April 14th, 2010 at 9:58 am
@lalaland
I am sure it is intentional. It is also the only way forward. With the GOPsters in charge of the senate (via the filibuster) and dead set on being obstructionists, even against things they themselves proposed a few years earlier, no change can happen via legislation. So change must come via administration (and a few attachments to the defense appropriation bill).
April 14th, 2010 at 10:24 am
cognos Says:
Both display classic academic thinking that leads to “communist” style decisions.
I guess to you the only valid “communist” style decision is for the government to give the bankers unlimited amounts of money to save their bonuses. To be honest your opinions seem to indicate that you are a paid lobbyist from the financial “industry” to spread “industry” friendly propaganda…

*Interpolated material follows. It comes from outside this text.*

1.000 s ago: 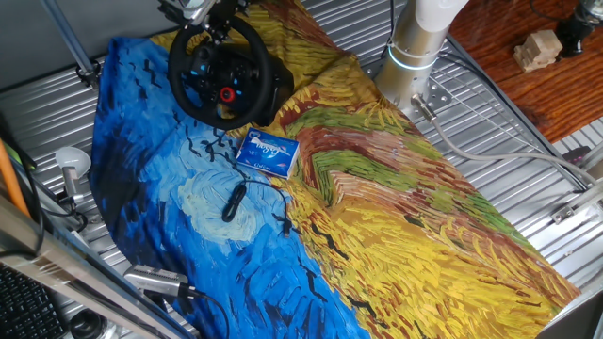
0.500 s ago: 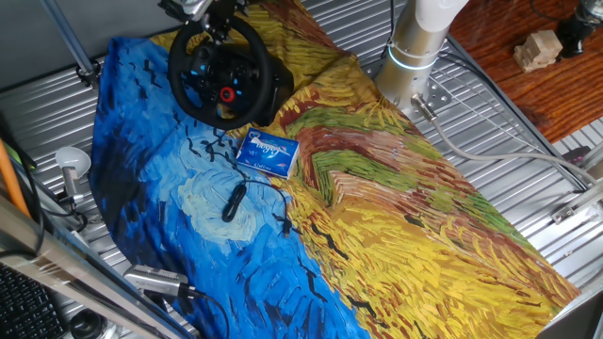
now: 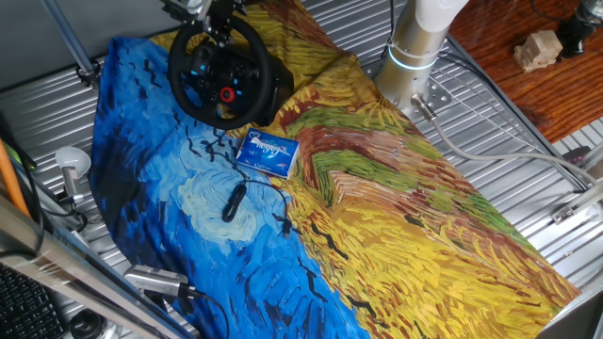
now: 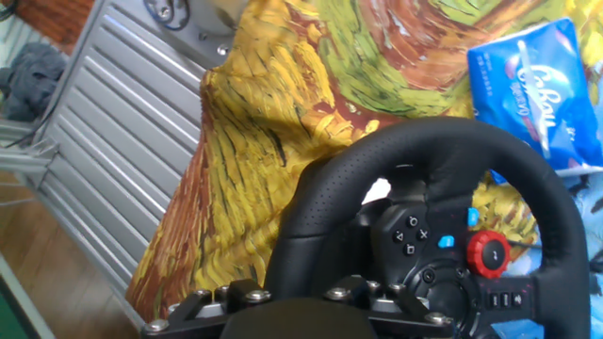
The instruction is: Rotate the steering wheel 90 degrees counterclockwise
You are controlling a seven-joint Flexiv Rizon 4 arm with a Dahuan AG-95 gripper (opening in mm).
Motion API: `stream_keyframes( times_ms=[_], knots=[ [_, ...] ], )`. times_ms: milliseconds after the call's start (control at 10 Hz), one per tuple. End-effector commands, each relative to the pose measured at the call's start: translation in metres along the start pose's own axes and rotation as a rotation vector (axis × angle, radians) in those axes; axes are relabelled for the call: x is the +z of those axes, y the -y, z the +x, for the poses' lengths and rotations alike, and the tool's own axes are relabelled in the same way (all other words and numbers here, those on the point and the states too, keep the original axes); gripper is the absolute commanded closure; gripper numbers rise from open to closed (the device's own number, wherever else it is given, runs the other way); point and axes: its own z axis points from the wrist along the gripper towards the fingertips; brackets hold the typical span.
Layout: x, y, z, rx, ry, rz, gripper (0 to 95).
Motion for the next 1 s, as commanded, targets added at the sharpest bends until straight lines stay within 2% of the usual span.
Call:
stream_keyframes(
  times_ms=[100,600,700,1000],
  knots=[
    [-0.0004,0.0001,0.0002,0.069,-0.010,-0.019,38.0],
    [-0.0004,0.0001,0.0002,0.045,-0.010,-0.027,38.0],
    [-0.0004,0.0001,0.0002,0.036,0.000,-0.032,38.0],
    [-0.0004,0.0001,0.0002,0.028,0.005,-0.037,38.0]
  ],
)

April 14th, 2010 at 10:24 am
$50,000 is a $700 payroll of 72 employees .. $250K is 360 employees .. $50K is to low .. 72 to 360 define TB to allow TF (shoulda known better)
and offT (sorta) – I had this “what are you reading” with no-where to go
http://www.huffingtonpost.com/2010/04/13/the-fourteen-banker-anony_n_534820.html
April 14th, 2010 at 10:31 am
Easy prediction:
Any change, if at all will be marginal, ineffective, possibly even more advantageous to the bank ‘robbers’.

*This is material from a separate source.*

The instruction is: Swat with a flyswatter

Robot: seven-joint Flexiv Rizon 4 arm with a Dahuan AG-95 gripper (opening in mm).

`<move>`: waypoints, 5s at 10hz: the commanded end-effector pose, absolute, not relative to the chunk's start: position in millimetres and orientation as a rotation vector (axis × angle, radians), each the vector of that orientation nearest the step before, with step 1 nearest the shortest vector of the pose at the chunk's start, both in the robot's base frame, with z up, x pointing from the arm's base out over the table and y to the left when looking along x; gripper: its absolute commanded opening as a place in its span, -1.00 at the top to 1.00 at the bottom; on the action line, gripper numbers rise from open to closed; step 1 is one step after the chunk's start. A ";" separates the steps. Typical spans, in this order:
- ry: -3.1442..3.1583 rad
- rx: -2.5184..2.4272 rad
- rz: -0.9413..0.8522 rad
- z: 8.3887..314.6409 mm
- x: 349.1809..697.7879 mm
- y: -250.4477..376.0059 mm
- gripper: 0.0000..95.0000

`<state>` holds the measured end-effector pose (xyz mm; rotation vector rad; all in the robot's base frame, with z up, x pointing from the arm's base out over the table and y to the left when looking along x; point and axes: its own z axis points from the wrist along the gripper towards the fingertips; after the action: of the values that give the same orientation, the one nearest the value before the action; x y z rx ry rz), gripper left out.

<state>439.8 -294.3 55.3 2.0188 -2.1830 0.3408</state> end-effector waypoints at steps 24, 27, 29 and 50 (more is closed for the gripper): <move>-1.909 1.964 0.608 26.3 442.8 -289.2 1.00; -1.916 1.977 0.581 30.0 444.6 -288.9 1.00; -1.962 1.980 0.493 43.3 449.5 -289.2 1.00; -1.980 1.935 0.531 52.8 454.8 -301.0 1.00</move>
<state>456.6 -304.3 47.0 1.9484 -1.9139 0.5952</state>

April 14th, 2010 at 11:41 am
@flipspiceland
Sad, but true. Remember the proposed “Volcker Rule”? This FDIC proposal will be lying in the grave right next to it.
April 14th, 2010 at 12:00 pm
I sleep better knowing that banks can take unlimited risk with our money – because it is insured with our money.
The US Banking system would make Stalin blush. With direct subsidies to Banks cost of capital to the point of f*&#cking absurdity.
Banks aren’t constrained by the necessary profit/loss response mechanism which keep most businesses in business.
They are bureaucracies dependent on subsidies to survive.
Just a giant Post Office, nothing more.
Color me grumpy today.
April 14th, 2010 at 7:56 pm
@cognos: Wow. Once again we agree. About E. Warren.
I thought Bair had a good proposal but had not totally figured out what it was doing for the big boys with no deposits. GS
Have to think about it some more.
April 15th, 2010 at 1:23 am
I love the idea of higher insurance for TBTF.
Another idea is the fed or treasury department should let businesses create government checking accounts that are 100% insured but give no interest. Mainly to be used for safe keeping, making payroll and b2b transactions.